→ **Aim of the task**:
Return, from the data that follows, each line that holds the word "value".

→ **Collected data**:
────────

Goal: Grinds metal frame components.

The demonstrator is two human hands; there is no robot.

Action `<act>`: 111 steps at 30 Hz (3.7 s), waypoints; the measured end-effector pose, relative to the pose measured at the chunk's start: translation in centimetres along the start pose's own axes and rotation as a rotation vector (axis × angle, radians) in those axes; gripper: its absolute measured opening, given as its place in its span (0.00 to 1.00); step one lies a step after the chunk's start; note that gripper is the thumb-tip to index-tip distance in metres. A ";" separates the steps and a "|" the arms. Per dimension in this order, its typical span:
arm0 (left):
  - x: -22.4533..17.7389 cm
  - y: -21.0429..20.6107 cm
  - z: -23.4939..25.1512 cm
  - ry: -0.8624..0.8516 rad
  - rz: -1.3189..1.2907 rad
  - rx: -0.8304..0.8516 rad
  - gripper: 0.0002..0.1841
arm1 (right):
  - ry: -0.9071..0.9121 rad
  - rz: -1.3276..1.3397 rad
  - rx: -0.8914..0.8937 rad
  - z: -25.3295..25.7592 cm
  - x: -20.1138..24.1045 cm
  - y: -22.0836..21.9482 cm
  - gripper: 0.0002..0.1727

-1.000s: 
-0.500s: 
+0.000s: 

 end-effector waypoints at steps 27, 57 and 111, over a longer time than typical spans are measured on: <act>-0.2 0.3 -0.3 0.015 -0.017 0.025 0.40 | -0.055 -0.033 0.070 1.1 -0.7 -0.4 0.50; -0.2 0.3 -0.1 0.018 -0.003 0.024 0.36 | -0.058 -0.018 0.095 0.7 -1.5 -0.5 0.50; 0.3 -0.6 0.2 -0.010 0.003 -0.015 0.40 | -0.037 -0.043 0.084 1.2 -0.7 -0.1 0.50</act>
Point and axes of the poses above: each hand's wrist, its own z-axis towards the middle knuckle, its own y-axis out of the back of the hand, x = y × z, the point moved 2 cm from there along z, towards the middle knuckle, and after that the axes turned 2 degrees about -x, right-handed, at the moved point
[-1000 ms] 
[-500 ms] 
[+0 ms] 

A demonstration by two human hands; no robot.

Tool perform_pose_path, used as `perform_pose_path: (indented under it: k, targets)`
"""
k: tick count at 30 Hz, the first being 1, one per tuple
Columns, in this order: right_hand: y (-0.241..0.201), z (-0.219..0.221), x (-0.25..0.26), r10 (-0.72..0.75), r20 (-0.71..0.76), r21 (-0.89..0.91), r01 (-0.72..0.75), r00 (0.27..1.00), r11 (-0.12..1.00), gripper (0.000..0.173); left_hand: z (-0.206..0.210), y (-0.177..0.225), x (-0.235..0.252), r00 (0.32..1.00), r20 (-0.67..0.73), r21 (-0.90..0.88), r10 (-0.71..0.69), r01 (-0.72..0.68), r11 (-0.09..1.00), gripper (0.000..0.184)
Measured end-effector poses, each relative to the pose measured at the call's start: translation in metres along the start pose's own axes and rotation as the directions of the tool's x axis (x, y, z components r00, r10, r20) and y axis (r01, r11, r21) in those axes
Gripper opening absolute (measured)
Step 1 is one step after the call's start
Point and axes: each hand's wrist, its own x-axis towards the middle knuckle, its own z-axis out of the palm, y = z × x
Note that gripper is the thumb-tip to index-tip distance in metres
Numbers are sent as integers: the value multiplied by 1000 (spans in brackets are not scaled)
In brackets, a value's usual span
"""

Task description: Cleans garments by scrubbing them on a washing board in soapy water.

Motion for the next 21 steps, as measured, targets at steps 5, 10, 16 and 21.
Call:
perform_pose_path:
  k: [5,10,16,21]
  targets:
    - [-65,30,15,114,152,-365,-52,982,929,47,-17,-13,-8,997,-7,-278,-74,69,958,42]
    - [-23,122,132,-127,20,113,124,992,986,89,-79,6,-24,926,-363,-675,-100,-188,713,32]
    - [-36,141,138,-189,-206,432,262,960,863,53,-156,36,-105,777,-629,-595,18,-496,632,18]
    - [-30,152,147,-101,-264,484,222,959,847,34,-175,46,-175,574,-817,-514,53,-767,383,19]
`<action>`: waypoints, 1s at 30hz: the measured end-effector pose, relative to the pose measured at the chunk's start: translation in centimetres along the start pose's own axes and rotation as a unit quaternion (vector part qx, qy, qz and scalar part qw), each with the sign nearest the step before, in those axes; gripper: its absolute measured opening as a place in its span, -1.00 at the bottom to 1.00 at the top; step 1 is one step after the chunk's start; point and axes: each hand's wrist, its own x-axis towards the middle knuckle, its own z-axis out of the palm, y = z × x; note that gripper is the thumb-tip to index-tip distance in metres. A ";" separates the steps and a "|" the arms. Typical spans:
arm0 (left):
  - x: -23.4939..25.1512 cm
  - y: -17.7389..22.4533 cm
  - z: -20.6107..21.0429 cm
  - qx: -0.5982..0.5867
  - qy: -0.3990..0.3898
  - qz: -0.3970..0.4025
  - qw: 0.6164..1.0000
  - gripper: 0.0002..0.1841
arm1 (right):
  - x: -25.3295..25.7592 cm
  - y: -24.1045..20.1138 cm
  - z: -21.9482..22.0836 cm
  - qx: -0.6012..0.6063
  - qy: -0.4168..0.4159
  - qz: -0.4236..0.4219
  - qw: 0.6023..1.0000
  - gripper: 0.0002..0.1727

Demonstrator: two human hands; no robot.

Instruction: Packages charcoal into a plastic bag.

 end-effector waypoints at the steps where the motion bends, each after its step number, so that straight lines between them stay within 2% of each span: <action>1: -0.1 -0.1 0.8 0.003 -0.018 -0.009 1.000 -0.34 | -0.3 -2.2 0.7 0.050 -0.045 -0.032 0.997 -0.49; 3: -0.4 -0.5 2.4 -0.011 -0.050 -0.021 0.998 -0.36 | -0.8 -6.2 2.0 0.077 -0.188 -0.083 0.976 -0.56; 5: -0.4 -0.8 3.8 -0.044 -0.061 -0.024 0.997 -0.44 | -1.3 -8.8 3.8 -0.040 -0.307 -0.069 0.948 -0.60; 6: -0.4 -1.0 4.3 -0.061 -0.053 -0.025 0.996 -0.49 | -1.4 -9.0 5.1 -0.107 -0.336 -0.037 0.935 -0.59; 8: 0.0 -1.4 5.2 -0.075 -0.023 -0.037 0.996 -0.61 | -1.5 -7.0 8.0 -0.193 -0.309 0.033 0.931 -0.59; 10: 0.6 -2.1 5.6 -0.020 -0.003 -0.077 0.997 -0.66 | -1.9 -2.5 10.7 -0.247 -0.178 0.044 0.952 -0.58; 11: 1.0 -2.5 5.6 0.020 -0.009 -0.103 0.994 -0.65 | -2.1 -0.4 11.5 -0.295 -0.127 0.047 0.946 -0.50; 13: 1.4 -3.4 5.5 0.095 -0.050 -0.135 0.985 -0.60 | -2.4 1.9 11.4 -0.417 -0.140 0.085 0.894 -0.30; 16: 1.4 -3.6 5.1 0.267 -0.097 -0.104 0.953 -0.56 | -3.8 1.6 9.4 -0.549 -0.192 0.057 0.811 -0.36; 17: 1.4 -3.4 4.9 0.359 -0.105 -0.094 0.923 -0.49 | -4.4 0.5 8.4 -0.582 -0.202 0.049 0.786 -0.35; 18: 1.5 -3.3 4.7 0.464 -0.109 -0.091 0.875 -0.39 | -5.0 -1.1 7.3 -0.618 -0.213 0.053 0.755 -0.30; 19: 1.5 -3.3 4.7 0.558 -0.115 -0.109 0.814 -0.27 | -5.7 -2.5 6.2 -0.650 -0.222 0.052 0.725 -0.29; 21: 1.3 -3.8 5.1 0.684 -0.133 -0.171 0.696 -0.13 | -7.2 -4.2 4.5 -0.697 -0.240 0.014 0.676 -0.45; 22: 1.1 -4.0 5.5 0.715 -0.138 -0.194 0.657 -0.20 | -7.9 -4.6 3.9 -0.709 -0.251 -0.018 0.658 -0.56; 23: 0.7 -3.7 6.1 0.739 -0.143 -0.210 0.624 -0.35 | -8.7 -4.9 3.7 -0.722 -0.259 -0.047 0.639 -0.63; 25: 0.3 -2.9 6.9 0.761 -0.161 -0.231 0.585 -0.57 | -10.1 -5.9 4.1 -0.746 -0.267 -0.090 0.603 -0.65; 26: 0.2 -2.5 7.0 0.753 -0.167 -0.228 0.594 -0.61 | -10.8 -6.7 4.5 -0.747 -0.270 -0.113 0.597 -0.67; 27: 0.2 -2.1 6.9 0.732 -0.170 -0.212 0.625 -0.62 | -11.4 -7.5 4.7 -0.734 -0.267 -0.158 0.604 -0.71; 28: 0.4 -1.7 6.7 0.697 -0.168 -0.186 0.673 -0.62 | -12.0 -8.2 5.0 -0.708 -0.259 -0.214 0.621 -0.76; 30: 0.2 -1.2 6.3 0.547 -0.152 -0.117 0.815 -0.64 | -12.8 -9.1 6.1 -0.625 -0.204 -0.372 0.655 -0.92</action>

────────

→ **Task output**:
Numbers are sent as integers: the value multiplied by 1000 (spans in brackets are not scaled)
In brackets, a value's usual span

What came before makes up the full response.